I have a dataset of city houses. Each house is in one region. You can have the dataset here, and below is a graph of the city with its regions.
raw_csv = read.csv("melb_data.csv")
ggplot(raw_csv, aes(Lattitude, Longtitude)) + geom_point(aes(color = Regionname))
When I use stat_density_2d it works OK. Here is a picture of the result.
ggplot(raw_csv, aes(Lattitude, Longtitude)) + stat_density_2d()
But the problem is when I group stat_density_2d to regions. It does not work properly. I want the density of each region separately (something like this, but it doesn't work).
Here is the weird result of grouping it.
ggplot(raw_csv, aes(Lattitude, Longtitude)) + stat_density_2d(aes(group = Regionname))
Where am I doing wrong?
UPDATE:
It is very strange! but when I excluded the region "Western Victoria" from the map, others went OK. I still don't understand what is the problem here.
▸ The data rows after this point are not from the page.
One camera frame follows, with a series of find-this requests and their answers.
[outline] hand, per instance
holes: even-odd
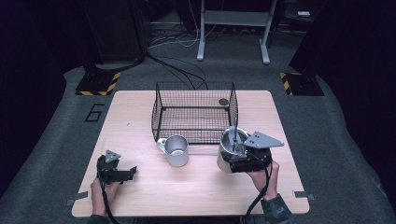
[[[262,197],[265,201],[274,199],[277,195],[277,176],[279,174],[279,164],[275,161],[272,161],[272,173],[271,173],[271,164],[267,167],[268,174],[271,174],[271,178],[268,184],[268,189],[265,195]],[[258,191],[262,191],[267,183],[266,175],[264,170],[256,171],[256,172],[247,172],[247,174],[253,180],[253,184]]]
[[[100,180],[97,177],[91,183],[92,214],[105,216],[106,207],[100,184]],[[105,192],[107,195],[108,204],[111,204],[114,201],[114,197],[116,196],[117,188],[119,187],[119,185],[120,182],[113,182],[109,185],[105,184]]]

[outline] yellow and black hazard tape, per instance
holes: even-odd
[[[110,95],[111,92],[116,88],[117,81],[119,80],[120,73],[114,75],[111,80],[110,85],[107,88],[107,91],[76,91],[76,95]]]
[[[285,88],[287,95],[293,95],[291,91],[290,84],[288,82],[287,75],[300,75],[300,73],[280,73],[280,77],[282,78],[283,87]]]

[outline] sleeve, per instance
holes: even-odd
[[[277,194],[274,199],[269,201],[261,200],[261,202],[264,218],[268,223],[295,223],[294,215],[291,213],[280,194]]]
[[[107,217],[102,217],[98,215],[91,215],[88,219],[88,224],[109,224],[110,221]]]

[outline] gray carpet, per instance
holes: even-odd
[[[279,34],[269,49],[271,64],[263,65],[257,35],[217,36],[206,43],[205,60],[196,61],[198,43],[149,49],[178,68],[206,80],[233,81],[238,90],[268,90],[273,94],[304,189],[315,195],[310,211],[297,223],[396,223],[375,171],[349,136],[340,106],[332,90],[318,77],[325,96],[288,96],[280,72],[293,72],[289,61],[302,35]],[[59,107],[32,155],[0,201],[0,223],[86,223],[71,215],[67,199],[78,193],[96,139],[112,97],[76,96],[84,71],[66,74],[67,87]],[[115,91],[155,90],[157,81],[178,79],[151,59],[121,73]],[[103,110],[98,122],[84,122],[94,104]],[[131,217],[118,218],[134,223]],[[256,216],[255,223],[262,223]]]

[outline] small dark object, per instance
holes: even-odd
[[[106,184],[112,182],[123,182],[132,180],[134,173],[136,173],[136,167],[129,171],[117,170],[119,164],[119,154],[116,154],[110,150],[106,151],[106,155],[102,155],[96,164],[98,170],[98,177]]]
[[[219,104],[220,104],[220,105],[228,105],[228,103],[229,103],[229,102],[228,102],[227,99],[220,99],[220,100],[219,100]]]
[[[270,148],[245,147],[246,157],[231,159],[230,168],[233,173],[260,171],[272,161]]]
As I'm not familiar with stat_density_2d I can't tell you what's going wrong with the grouping. However, as a workaround you could split your data frame by region and add a density layer for each region separately where I make use of lapply to loop over the splitted df:
library(ggplot2)
split_csv <- split(raw_csv, raw_csv$Regionname)
ggplot(mapping = aes(Lattitude, Longtitude, color = Regionname)) +
lapply(split_csv, function(x) stat_density_2d(data = x))